For instance, reducing doses of citalopram in steady 5 mg decrements resulted in serotonin transporter inhibition hyperbolically rising from 3 percent when the dose was cut from 20 mg to 15 mg, to 6 percent when the dose was cut from 15 mg to 10 mg, to 13 percent when the dose was cut to 5 mg, and to 58 percent when cut to zero.
“These large reductions in inhibition could account for the paucity of success of previous tapering regimens, and particularly for the difficulties with withdrawal symptoms that patients have towards the end of their taper, at low doses,” the study authors concluded.
Rather than taper by fixed amounts, the study authors recommended that clinicians taper the dose by following a hyperbolic slope. In the case of citalopram, for instance, the dose would be dropped from 20 mg, to 9.1 mg, to 5.4 mg, 3.4 mg, 2.3 mg, 1.5 mg, and then to 0.8 mg, 0.4 mg, and finally to zero.
Neurologists who treat migraine, diabetic neuropathy, and other disorders for which SSRIs and SNRIs are sometimes prescribed said the recommendations fit with their own clinical experience.

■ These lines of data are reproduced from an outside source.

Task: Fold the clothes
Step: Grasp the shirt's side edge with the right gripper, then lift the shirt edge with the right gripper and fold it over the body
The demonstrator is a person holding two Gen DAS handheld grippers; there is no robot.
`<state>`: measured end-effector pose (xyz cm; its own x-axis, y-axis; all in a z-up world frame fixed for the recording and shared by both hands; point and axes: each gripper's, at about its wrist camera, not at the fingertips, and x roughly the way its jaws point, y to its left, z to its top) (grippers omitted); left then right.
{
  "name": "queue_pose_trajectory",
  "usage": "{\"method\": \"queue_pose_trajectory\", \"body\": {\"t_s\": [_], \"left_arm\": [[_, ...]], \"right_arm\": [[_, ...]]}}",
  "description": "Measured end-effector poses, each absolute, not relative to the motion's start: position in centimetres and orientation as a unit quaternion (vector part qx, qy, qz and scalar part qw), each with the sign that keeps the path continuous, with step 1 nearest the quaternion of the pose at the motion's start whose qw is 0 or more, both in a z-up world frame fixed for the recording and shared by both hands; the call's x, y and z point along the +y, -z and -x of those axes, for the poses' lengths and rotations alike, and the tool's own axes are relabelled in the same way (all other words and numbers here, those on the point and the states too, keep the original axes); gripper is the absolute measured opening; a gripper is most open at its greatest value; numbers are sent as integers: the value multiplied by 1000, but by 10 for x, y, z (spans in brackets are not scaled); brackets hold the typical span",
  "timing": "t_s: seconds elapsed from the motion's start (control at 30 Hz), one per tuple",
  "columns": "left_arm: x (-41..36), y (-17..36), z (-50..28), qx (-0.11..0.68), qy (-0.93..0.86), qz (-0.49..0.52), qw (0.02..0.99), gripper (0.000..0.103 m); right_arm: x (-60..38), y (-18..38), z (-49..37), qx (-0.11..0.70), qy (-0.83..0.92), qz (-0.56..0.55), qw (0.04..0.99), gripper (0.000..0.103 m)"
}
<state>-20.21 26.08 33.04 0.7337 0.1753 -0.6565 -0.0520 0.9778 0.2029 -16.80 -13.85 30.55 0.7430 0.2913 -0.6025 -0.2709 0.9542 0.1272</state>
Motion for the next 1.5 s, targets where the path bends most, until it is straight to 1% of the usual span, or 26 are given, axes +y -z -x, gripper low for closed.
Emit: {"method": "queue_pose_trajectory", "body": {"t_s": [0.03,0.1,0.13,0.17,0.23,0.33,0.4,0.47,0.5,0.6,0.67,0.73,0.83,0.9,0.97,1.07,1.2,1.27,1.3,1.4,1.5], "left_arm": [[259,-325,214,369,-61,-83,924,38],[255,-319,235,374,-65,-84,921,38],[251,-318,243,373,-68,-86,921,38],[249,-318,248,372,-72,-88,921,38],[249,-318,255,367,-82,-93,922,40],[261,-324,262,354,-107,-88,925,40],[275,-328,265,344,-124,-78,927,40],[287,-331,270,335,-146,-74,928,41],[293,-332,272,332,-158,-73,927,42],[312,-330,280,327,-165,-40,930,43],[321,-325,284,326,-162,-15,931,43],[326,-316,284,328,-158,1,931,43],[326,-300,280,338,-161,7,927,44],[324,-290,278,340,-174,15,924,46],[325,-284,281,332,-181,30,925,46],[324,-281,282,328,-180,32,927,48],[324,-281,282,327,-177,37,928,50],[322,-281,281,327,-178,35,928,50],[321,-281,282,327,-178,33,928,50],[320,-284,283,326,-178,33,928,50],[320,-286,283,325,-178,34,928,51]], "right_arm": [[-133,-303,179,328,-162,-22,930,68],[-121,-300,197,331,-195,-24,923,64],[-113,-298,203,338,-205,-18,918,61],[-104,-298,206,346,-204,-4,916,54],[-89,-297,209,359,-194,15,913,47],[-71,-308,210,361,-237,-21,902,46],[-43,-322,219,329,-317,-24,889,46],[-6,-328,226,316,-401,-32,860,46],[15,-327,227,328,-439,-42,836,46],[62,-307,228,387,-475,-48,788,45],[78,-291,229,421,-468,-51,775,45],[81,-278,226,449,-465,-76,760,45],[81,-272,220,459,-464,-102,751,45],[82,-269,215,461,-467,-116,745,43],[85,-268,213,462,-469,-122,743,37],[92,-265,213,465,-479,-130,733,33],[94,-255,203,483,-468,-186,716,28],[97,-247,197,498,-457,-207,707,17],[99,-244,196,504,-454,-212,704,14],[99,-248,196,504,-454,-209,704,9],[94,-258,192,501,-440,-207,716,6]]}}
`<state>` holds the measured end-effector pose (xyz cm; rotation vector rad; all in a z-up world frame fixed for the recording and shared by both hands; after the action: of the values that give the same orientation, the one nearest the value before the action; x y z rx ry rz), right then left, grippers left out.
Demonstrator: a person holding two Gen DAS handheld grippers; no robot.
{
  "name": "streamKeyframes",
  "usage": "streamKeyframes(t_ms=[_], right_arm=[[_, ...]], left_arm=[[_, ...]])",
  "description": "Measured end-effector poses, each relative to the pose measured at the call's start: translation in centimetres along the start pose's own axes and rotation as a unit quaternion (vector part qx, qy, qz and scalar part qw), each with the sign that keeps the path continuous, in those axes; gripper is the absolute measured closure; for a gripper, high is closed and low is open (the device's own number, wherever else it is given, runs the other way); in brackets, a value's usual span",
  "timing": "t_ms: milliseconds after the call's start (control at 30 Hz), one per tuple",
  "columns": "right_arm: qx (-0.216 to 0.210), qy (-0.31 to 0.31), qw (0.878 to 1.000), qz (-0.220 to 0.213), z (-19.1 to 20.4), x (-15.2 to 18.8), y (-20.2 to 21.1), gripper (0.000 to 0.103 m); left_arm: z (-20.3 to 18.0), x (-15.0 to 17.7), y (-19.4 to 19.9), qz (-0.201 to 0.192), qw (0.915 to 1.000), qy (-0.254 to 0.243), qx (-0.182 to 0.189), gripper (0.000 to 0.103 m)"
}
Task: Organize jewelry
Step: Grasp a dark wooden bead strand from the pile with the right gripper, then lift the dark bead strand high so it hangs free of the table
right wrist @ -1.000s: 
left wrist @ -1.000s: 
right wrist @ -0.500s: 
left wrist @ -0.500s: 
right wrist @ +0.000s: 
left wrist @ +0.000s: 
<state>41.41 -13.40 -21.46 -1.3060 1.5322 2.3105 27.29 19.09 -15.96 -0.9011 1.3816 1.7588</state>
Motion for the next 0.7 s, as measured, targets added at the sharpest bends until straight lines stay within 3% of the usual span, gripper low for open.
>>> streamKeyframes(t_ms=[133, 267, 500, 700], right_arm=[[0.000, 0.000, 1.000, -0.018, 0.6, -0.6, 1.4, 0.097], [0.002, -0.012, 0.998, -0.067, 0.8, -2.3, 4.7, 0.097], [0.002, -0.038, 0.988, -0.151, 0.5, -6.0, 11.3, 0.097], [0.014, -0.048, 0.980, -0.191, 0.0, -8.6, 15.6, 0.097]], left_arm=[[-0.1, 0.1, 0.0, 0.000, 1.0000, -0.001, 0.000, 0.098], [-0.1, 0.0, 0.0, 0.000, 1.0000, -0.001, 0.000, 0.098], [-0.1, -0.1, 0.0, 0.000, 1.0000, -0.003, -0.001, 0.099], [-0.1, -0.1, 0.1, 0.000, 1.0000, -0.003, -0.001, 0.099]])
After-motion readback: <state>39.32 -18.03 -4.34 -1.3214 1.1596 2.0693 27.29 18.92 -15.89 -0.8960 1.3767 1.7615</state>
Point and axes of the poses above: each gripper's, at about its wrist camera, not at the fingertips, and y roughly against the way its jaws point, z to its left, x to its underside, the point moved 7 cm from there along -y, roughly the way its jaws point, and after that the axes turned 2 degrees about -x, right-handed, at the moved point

“I have seen the withdrawal effect; it can go on for months,” said Richard B. Lipton, MD, FAAN, the Edwin S. Lowe Professor and vice chair of neurology at Albert Einstein College of Medicine, where he is also director of the Montefiore Headache Center. “I definitely agree with the authors of this paper on the need for more gradual tapering in some patients. I’ve certainly had certain patients buy pill cutters to cut an already low dose of an SSRI into quarters and take them daily, then take them every other day, to try to make the taper more comfortable.”
Dr. Lipton said he also agreed with the authors of the paper that current guidelines on tapering SSRIs should be reconsidered, and that randomized, controlled trials would be useful to more rigorously test the effects of a slower, more gradual tapering protocol.